Pornichet. Les larmes de sirène ramassées sur les plages de l'Atlantique par Marion Lescaut
Publié : 18 avril 2024 à 10h12 - Modifié : 18 avril 2024 à 10h15 par Dolorès CHARLES
Rencontre hier (mercredi 17 avril) avec Marion Lescaut qui longe la côte Atlantique pour ramasser les "larmes de sirène", ces granulés de plastique industriels (GPI), qui pullulent sur les plages. Les GPI sont à l’origine de la production plastique, et pourtant, 98% des gens ignorent de quoi il s’agit.
Elle traque les granulés de plastique sur les plages de France et d'Espagne : Marion Lescaut est de passage sur la côte bretonne, avec son tamis. Elle effectue un périple de 3 000 kms le long de la côte Atlantique, pour sensibiliser à la présence de ce que l'on surnomme les "larmes de sirène". Avec comme objectif d'informer le public et les élus sur cette pollution, et de démontrer que ces petites billes sont beaucoup plus nombreuses dans l'environnement, qu'on pourrait le penser.
Ces granulés de plastiques vont mettre "d'une centaine à plusieurs centaines d'années à se dégrader"
Sur la plage de Pornichet, en Loire-Atlantique, le sable semble propre, mais quand on le passe au tamis, c'est une autre histoire : "il y en a au moins une dizaine, c'est vraiment tout petit, ça fait entre 2,8 et 3,2 mm en moyenne, donc j'utilise un tamis très fin. De toute façon, à partir du moment où il y a des transports maritimes, ça se perd en mer. Ces accidents maritimes arrivent souvent, mais on n'en parle pas, et ces granulés de plastique servent à toutes les usines de plasturgie, parce que cela produit tous vos objets en plastique. C'est petit et hyper nuisible : non seulement il y a une pollution terrestre, mais il y a surtout une pollution marine." Ces granulés de plastiques vont mettre "d'une centaine d'années à plusieurs centaines d'années à se dégrader selon le type de plastique."
Marion veut réaliser des œuvres d'art avec les granulés ramassés
Marion s'était fait connaître pour ses vêtements fabriqués avec des masques anti-covid usagés. Cette fois, elle veut réaliser des œuvres d'art avec les granulés qu'elle aura ramassés. Marion n'a évidemment pas l'ambition de nettoyer à elle seule toute la façade atlantique : son action reste symbolique... mais elle est aussi un peu thérapeutique, pour celle qui a quitté son emploi de clerc de notaire pour nettoyer la nature. "L'action permet de lutter contre les anxiétés, et cela me rend heureuse de faire ça... C'est un sentiment de satisfaction assez important de voir un endroit sale au départ et de le laisser beaucoup plus propre. J'ai bien conscience que vu la taille des plages en général, c'est impossible pour moi de faire toute la plage. Le but de cette action est vraiment de montrer qu'il y en a partout, sur toutes les plages. C'est une pollution peu ou pas connue... Seuls les personnes concernées et les ramasseurs de déchets connaissent "les larmes de sirène."

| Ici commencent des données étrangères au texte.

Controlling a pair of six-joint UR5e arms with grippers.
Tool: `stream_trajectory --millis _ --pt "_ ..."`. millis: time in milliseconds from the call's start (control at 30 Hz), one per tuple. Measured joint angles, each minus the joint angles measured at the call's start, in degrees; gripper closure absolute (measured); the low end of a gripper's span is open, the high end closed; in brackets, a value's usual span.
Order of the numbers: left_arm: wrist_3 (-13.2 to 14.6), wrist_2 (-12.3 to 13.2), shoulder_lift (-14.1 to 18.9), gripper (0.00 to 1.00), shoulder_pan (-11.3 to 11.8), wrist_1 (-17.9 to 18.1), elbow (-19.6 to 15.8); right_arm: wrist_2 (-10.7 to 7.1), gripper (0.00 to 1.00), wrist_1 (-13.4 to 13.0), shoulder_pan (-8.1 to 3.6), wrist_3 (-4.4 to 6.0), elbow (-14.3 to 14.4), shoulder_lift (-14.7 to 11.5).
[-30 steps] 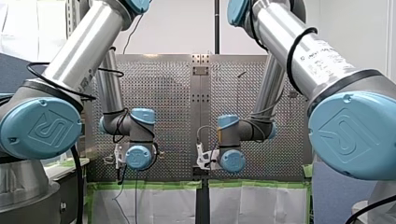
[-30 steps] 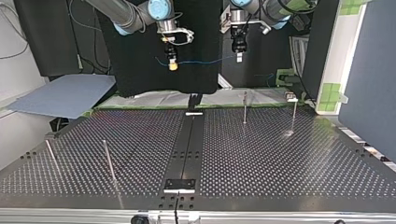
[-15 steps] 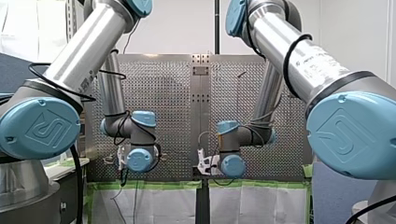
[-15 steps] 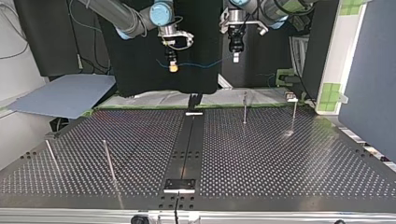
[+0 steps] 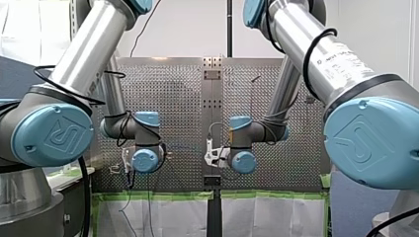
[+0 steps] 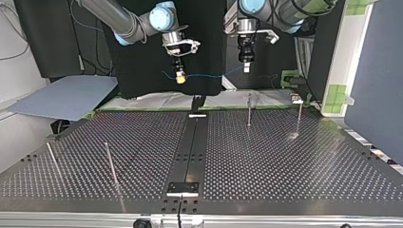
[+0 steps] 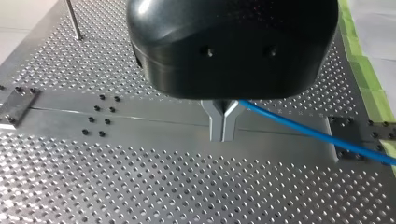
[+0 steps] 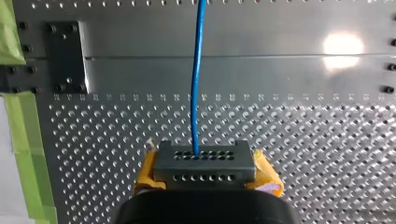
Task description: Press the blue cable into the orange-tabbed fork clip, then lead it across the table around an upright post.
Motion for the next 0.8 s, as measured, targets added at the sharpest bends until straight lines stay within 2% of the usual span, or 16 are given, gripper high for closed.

Ces "GPI" - granulés de plastique industriel - sont transportés par bateaux, dans le monde entier, pour servir à la fabrication d'objets en plastique. Régulièrement, des conteneurs remplis de GPI tombent à la mer, et pour Marion, il faut inciter les transporteurs à davantage de précautions : il faut "les responsabiliser davantage. Un accident maritime cela arrive, mais cela arrive beaucoup trop souvent ! S'il n'y a pas de sanction ou de mise en responsabilité, on fait ce qu'on veut. Le 22 avril au Parlement européen, il y aura des amendements, qui devraient être votés et être mis sur la table pour que la santion soit plus efficace... Il y a peut être des solutions qui permettraient que cela n'arrive plus."
Le périple de Marion vise aussi, plus largement, à alerter sur la consommation de produits en plastique, sur laquelle chacun peut agir. "Le plastique est en pleine expansion, sa production a doublé, triplé et va continuer d'augmenter... Sans vouloir culpabiliser les consommateurs, s'ils changent leur façon de consommer " en demandant moins de plastique et moins d'emballages, " les industriels s'adapteraient." Selon la Commission européenne, près de 184 000 tonnes de granulés plastique se retrouveraient chaque année dans l'environnement, pour le seul territoire européen.
Marion sera ce jeudi (18 avril) du côté de Pornic, avant de mettre le cap sur La Rochelle, et elle devrait atteindre la Galice au mois de mai. Une cagnotte leetchi est en ligne pour soutenir sa démarche.